Slim's Christmas visit home, ca. 1978
In the interests of full disclosure I should add that, although my aversion to any exercise more vigorous than running up the stairs continues, I also decided it was time to counteract 30 years of sedentary occupation, and start walking everywhere again. I've always walked a fair bit, but with the help of Google Maps I've worked out some handy circular routes – for example, 1.5 miles to Sainsbury's and back, 3.6 miles to the university campus and back, 5 to the university via the Sports Centre and back – and try to do one of these on as many afternoons in the week as I can. It's quite addictive, and the benefit of the loss of weight is very noticeable going up hills.
Now, in recent years I've been in and out of the consulting rooms and clinics of GPs, consultants, and physiotherapists with a series of complaints, as a result of which I have been X-rayed, had my circulation checked, made to lie rigidly immobile in MRI machines, given various samples, and submitted to a range of inconclusive tests and observations ("Hmm, you've got a bit of a funny walk..."), and so far not one medical practitioner has ever said to me: "Listen, porky, you could stand to lose a few pounds". Not one. And yet, for example, the agonizing "shin splints" that actually prevented me from cycling and eventually even walking to work have now simply gone away. Coincidence? Possibly, but I doubt it.
No, I suspect the latitude medics are allowing themselves before declaring a patient "obese" has become rather too generous; not surprising, I suppose, given the competition from the human mountains of adiposity that waddle into the surgery these days. But a short man – even one genetically built to carry weight, like me – who can afford to lose 20 kilos is surely a man who is a long way from a healthy weight.

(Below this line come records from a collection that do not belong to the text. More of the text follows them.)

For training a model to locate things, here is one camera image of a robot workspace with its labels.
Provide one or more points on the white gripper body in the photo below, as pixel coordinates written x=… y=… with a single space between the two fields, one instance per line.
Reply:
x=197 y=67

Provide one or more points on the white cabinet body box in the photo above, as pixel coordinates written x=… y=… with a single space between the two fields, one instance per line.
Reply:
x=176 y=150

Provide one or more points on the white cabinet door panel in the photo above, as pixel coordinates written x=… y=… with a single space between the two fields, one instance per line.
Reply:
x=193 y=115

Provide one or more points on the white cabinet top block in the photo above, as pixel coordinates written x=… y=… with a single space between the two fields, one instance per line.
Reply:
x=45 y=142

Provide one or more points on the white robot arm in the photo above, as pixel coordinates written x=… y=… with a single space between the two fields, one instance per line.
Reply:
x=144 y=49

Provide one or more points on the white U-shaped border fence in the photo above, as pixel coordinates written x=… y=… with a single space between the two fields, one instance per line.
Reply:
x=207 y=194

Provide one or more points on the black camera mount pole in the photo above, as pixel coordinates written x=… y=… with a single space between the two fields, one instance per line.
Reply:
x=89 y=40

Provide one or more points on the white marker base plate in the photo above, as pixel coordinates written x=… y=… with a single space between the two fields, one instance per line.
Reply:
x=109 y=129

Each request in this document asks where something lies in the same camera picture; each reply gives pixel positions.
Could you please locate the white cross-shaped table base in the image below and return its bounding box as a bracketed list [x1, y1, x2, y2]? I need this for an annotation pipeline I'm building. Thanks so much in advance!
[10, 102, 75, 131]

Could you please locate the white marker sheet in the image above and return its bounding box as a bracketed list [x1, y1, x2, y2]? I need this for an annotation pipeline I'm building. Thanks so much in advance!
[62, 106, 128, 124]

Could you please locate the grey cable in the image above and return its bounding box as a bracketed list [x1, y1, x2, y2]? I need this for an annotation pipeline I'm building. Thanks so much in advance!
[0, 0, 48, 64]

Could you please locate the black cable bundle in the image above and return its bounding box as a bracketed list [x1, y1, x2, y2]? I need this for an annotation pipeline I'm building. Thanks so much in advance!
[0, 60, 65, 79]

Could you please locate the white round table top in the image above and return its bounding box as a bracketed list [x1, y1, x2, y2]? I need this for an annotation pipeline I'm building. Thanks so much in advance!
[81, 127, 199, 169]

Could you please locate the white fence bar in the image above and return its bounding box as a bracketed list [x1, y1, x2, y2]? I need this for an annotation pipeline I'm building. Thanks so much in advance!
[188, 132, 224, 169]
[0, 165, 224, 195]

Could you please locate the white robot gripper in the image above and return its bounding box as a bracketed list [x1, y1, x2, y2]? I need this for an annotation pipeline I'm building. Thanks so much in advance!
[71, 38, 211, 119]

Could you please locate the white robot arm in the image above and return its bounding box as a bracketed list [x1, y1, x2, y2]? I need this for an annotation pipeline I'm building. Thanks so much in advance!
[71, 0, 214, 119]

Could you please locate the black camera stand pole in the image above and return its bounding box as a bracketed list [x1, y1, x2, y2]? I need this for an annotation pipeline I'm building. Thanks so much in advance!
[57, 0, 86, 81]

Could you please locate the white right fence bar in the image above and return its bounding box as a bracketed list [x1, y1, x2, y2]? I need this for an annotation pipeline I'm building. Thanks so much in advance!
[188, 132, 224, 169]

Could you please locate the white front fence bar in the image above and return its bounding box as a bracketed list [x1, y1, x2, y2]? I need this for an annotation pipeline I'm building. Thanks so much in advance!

Some men set themselves the challenge of attaining their "wedding suit weight". Never having married, never mind possessing a suit, that would be a problematic target. However, hanging deep in a wardrobe is a paint-spattered, brown corduroy jacket I bought when I was seventeen, and which accompanied me on many adventures over many years, and I would dearly love to be able to wear it again, even if only on ceremonial occasions. Intriguingly, when I had a rummage through its pockets, among various items of ancient curiosa to emerge, I found a slip of paper on which an attractive French girl I met at a party at a German exchange-partner's house in Easter 1971 had written her address. It seems the old slim me had something good going for him. Ah, well, too late now... I may not be married, but I am most definitely spoken for. C'est la vie!
But, should I be able to get into that jacket without ripping the seams – and in my current optimism about and enthusiasm for weight-loss I see no reason why not – I will have myself formally photographed in it for your admiration and amusement. I might even get a decent mirror in the house. Now, what was that song I used to know when I was seventeen? Something about preferring to be a thin man?
Excuse me, though, today is a five-mile day, and the sun is shining.